Assigned task: Whatever the data contains, copy all of it exactly.

Input records:

>>>

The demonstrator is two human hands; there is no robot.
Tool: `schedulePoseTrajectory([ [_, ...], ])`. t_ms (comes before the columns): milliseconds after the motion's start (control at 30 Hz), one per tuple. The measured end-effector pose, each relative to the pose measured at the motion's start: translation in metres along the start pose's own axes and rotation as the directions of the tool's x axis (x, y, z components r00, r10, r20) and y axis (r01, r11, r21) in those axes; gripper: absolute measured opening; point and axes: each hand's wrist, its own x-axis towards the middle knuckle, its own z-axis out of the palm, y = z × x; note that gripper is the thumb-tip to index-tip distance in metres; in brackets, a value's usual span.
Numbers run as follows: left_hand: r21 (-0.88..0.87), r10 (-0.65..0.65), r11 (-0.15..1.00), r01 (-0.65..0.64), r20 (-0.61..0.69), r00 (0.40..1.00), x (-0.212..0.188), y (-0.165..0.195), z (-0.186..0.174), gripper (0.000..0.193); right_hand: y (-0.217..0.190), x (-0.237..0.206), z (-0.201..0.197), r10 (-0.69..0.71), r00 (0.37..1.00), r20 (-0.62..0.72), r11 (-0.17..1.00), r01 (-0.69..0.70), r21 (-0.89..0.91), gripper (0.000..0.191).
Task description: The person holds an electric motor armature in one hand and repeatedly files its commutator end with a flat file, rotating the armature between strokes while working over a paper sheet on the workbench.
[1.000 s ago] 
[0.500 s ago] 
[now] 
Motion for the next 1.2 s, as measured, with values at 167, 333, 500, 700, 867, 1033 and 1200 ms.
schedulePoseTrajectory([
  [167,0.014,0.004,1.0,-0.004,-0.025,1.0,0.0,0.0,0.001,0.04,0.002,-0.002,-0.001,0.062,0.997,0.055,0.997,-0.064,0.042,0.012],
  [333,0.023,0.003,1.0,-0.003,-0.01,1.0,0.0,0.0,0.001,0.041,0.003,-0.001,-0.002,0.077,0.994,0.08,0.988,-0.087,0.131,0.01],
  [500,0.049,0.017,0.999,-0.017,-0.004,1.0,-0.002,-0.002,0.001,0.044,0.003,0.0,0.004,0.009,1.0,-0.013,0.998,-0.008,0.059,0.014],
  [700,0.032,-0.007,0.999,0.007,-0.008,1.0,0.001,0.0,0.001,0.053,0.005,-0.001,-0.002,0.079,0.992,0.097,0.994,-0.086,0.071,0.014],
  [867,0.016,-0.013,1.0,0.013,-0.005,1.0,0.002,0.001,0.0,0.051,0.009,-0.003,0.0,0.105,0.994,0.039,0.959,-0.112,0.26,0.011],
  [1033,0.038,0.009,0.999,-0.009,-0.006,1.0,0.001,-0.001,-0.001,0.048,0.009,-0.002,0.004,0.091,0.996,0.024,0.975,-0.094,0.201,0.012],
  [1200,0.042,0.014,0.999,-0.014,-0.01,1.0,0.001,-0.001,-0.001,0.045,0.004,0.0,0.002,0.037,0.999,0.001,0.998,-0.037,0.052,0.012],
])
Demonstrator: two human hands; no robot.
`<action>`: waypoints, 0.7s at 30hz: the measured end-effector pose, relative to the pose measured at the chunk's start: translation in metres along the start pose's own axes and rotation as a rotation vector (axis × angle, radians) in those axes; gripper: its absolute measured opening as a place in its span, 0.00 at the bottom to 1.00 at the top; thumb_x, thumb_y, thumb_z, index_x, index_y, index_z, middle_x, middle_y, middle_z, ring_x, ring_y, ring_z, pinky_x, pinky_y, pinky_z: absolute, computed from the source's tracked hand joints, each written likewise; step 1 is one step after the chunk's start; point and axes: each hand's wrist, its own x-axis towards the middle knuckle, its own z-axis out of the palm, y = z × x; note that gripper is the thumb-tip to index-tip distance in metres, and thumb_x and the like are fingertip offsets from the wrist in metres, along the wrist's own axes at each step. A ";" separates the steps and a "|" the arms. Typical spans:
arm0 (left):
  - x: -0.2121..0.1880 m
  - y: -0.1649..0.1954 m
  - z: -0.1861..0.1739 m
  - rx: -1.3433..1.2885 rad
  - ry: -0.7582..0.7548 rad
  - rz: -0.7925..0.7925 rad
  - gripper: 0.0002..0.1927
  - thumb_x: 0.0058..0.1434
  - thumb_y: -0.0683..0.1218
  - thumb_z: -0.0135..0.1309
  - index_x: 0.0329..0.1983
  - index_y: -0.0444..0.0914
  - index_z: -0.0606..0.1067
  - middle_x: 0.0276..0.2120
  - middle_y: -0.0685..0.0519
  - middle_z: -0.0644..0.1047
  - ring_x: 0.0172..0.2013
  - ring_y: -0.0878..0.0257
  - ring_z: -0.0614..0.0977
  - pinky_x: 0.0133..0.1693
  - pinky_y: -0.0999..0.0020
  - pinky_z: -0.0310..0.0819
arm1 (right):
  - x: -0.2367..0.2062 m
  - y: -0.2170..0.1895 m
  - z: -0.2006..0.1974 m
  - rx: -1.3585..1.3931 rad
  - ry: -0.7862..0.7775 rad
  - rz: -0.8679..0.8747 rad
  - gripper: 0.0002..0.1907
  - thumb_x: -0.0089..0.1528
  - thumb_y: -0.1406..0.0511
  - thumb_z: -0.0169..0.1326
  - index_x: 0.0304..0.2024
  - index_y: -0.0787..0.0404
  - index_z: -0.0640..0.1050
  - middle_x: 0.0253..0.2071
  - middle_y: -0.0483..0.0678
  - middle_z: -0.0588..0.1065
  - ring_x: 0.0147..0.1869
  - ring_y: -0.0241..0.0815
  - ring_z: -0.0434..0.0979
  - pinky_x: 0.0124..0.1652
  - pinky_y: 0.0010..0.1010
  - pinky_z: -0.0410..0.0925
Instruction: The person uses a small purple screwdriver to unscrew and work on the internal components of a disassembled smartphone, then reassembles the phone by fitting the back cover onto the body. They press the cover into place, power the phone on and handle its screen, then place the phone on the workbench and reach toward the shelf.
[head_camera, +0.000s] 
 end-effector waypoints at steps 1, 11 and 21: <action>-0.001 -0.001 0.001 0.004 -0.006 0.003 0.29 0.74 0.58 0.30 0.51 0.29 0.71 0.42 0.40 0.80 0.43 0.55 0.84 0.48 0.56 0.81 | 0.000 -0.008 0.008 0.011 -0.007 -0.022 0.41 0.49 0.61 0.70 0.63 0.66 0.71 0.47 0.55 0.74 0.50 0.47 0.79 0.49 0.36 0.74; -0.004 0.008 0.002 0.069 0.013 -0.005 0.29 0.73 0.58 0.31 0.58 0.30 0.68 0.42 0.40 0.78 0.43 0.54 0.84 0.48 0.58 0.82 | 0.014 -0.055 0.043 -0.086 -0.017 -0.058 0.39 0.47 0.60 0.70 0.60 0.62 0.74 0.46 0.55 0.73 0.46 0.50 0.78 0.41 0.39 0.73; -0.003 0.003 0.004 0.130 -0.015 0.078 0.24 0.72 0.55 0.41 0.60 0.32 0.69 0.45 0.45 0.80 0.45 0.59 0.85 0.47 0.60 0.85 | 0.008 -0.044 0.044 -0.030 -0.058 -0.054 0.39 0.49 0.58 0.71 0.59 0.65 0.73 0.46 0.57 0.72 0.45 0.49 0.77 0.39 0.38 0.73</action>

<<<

Finished task:
The demonstrator is two human hands; there is no robot.
Tool: `schedulePoseTrajectory([ [_, ...], ])`. t_ms (comes before the columns): milliseconds after the motion's start (control at 30 Hz), one per tuple. The measured end-effector pose, each relative to the pose measured at the motion's start: translation in metres along the start pose's own axes and rotation as the directions of the tool's x axis (x, y, z components r00, r10, r20) and y axis (r01, r11, r21) in those axes; gripper: absolute measured opening; point and axes: each hand's wrist, its own x-axis towards the middle knuckle, its own z-axis out of the palm, y = z × x; note that gripper is the thumb-tip to index-tip distance in metres; in brackets, a value's usual span.
Numbers run as follows: left_hand: r21 (-0.88..0.87), r10 (-0.65..0.65), r11 (-0.15..1.00), r01 (-0.65..0.64), r20 (-0.61..0.69), r00 (0.40..1.00), x (-0.212..0.188), y (-0.165..0.195), z (-0.186..0.174), gripper (0.000..0.193); right_hand: y (-0.217..0.190), x (-0.237..0.206), z (-0.201..0.197), r10 (-0.69..0.71), r00 (0.37..1.00), r20 (-0.62..0.72), r11 (-0.17..1.00), r01 (-0.69..0.70), r21 (-0.89..0.91), gripper (0.000..0.191).
Task description: The person holds an electric motor armature in one hand and repeatedly files its commutator end with a flat file, rotating the armature between strokes while working over a paper sheet on the workbench.
[1.000 s ago] 
[0.500 s ago] 
[now] 
Motion for the next 1.2 s, as measured, with values at 167, 333, 500, 700, 867, 1033 and 1200 ms.
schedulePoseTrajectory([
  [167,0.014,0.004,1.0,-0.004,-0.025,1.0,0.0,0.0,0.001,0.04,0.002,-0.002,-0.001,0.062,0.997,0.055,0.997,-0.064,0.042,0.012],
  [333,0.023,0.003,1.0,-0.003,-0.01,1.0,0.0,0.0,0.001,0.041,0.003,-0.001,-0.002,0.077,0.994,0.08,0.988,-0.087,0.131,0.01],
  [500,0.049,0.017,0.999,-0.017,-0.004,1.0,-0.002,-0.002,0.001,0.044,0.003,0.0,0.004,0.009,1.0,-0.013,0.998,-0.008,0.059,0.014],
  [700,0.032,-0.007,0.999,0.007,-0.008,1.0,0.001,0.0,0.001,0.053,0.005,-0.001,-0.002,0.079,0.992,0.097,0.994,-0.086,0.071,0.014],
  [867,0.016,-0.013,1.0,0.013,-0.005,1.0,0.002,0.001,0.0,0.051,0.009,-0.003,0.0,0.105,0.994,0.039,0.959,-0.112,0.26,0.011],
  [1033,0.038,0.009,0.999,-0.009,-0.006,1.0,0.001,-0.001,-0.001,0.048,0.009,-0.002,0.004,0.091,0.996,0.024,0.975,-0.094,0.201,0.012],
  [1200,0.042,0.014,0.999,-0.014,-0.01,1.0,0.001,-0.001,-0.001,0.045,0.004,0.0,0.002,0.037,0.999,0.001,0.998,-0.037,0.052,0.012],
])
Demonstrator: two human hands; no robot.
`<action>`: waypoints, 0.7s at 30hz: the measured end-effector pose, relative to the pose measured at the chunk's start: translation in metres along the start pose's own axes and rotation as a rotation vector (axis × angle, radians) in those axes; gripper: its absolute measured opening as a place in its span, 0.00 at the bottom to 1.00 at the top; thumb_x, thumb_y, thumb_z, index_x, index_y, index_z, middle_x, middle_y, middle_z, ring_x, ring_y, ring_z, pinky_x, pinky_y, pinky_z: absolute, computed from the source's tracked hand joints, each written likewise; step 1 is one step after the chunk's start; point and axes: each hand's wrist, its own x-axis towards the middle knuckle, its own z-axis out of the palm, y = z × x; note that gripper is the thumb-tip to index-tip distance in metres, and thumb_x and the like are fingertip offsets from the wrist in metres, along the wrist's own axes at each step. A ";" separates the steps and a "|" the arms. Typical spans:
arm0 (left):
  - x: -0.2121..0.1880 m
  - y: -0.1649..0.1954 m
  - z: -0.1861..0.1739 m
  - rx: -1.3433..1.2885 rad
  - ry: -0.7582..0.7548 rad
  - rz: -0.7925..0.7925 rad
  - gripper: 0.0002..0.1927
  - thumb_x: 0.0058..0.1434
  - thumb_y: -0.0683..0.1218
  - thumb_z: -0.0135..0.1309
  - index_x: 0.0329..0.1983
  - index_y: -0.0444..0.0914
  - index_z: -0.0606..0.1067
  - middle_x: 0.0276..0.2120
  - middle_y: -0.0685..0.0519
  - middle_z: -0.0644..0.1047
  - ring_x: 0.0172..0.2013
  - ring_y: -0.0878..0.0257
  - ring_z: -0.0614..0.0977
  - pinky_x: 0.0133..0.1693
  - pinky_y: -0.0999..0.0020
  - pinky_z: -0.0310..0.0819
arm1 (right):
  - x: -0.2367..0.2062 m
  - y: -0.2170..0.1895 m
  - z: -0.2006..0.1974 m
  - rx: -1.3585..1.3931 rad
  - ry: -0.7862..0.7775 rad
  - rz: -0.8679..0.8747 rad
  - gripper: 0.0002..0.1907
  - thumb_x: -0.0089..0.1528
  - thumb_y: -0.1406..0.0511
  - thumb_z: -0.0169..0.1326
  - index_x: 0.0304..0.2024
  - index_y: -0.0787..0.0404
  - index_z: -0.0640..0.1050
  - middle_x: 0.0253..0.2071
  - middle_y: -0.0483..0.0678
  - middle_z: -0.0588..0.1065
  - ring_x: 0.0147..0.1869
  - ring_y: -0.0241..0.0815
  - ring_z: -0.0434..0.0979
  - pinky_x: 0.0124..0.1652
  - pinky_y: 0.0010..0.1010
  - pinky_z: -0.0410..0.0925
Instruction: The person uses a small purple screwdriver to unscrew and work on the internal components of a disassembled smartphone, then reassembles the phone by fitting the back cover onto the body. They press the cover into place, power the phone on and handle its screen, then place the phone on the workbench and reach toward the shelf.
[head_camera, +0.000s] 
 end-effector waypoints at steps 1, 11 and 21: <action>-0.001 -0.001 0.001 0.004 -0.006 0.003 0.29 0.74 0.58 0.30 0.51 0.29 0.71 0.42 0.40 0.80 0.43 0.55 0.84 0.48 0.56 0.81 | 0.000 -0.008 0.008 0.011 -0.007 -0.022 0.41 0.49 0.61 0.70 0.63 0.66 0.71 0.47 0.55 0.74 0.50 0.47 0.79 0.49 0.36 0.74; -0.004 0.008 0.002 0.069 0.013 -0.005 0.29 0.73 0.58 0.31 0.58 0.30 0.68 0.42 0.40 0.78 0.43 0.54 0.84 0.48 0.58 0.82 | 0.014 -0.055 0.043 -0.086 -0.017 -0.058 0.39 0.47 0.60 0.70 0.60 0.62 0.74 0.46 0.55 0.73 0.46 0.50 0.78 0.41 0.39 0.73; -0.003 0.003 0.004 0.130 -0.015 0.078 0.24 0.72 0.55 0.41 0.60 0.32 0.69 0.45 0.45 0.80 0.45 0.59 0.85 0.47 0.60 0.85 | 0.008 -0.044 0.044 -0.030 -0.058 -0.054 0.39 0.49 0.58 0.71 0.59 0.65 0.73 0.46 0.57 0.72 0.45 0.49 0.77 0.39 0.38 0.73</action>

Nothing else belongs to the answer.